Único, atractivo y diferente: cómo llegar al destino que guarda gigantescas formaciones rocosas sobre la Ruta Nacional 40
Es un paisaje asombroso que se encuentra en la provincia de Salta sobre la Ruta Nacional 40. Cómo llegar.

Para los amantes de los viajes que buscan pasear y recorrer paisajes fuera de lo común, en el norte argentino hay un imponente monumento que se asemeja a flechas apuntando hacia el cielo: y deslumbra a todo aquel que lo visita. Está ubicado en los Valles Calchaquíes sobre la icónica Ruta Nacional 40, entre Cafayate y Molinos, y se destaca por ser de una belleza única.
Este accidente geográfico se conoce como Quebrada de las Flechas. Es un espacio árido en el que hay una gran cantidad de elevaciones puntiagudas que llegan a alcanzar los 20 metros de altura y que tienen forma de flechas, lo que cautiva a todos los turistas con su belleza natural.

Estas formaciones rocosas son resultado de la erosión causada por el viento y el agua a lo largo de millones de años y poseen una combinación cromática que va de los colores grises y ocres hasta algunos tonos rojizos.
La longitud de la Quebrada de las Flechas es de 20 kilómetros sobre un camino de ripio bastante inconstante que obliga a los automovilistas a circular a bajas velocidades. Es también un lugar muy frecuentado por los motoqueros que arman viajes en grupo al Norte.

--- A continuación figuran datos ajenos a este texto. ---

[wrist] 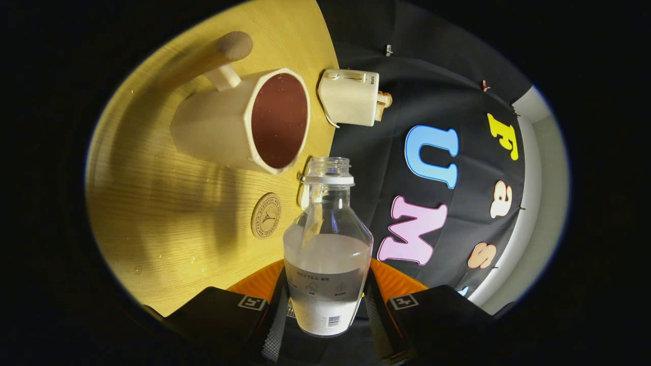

Cómo llegar hasta la Quebrada de las Flechas, en Salta
Saliendo desde Salta se debe tomar la Ruta Nacional 68 -muy conocida por su belleza escénica- hasta Cafayate, una de las localidades más visitadas de los Valles Calchaquíes, en la que se empalma con la Ruta Nacional 40.
Desde Cafayate se inicia un camino por asfalto hasta adentrarse en el ripio que lleva hasta la Quebrada de las Flechas. Se trata de un camino con grandes puntos panorámicos en el que vale la pena bajar del auto para tomar fotos.
Gracias a su ubicación estratégica, el lugar resulta ideal tanto para escapadas de un día como para quienes viajan por la región y desean sumar experiencias diferentes a su recorrido. La proximidad con otros atractivos facilita, además, la planificación de itinerarios flexibles.
En términos geográficos, el paisaje está marcado por formaciones sedimentarias modeladas por la erosión a lo largo de millones de años, que dieron forma a picos agudos, crestas y paredones rocosos de tonalidades ocres, rojizas y grisáceas.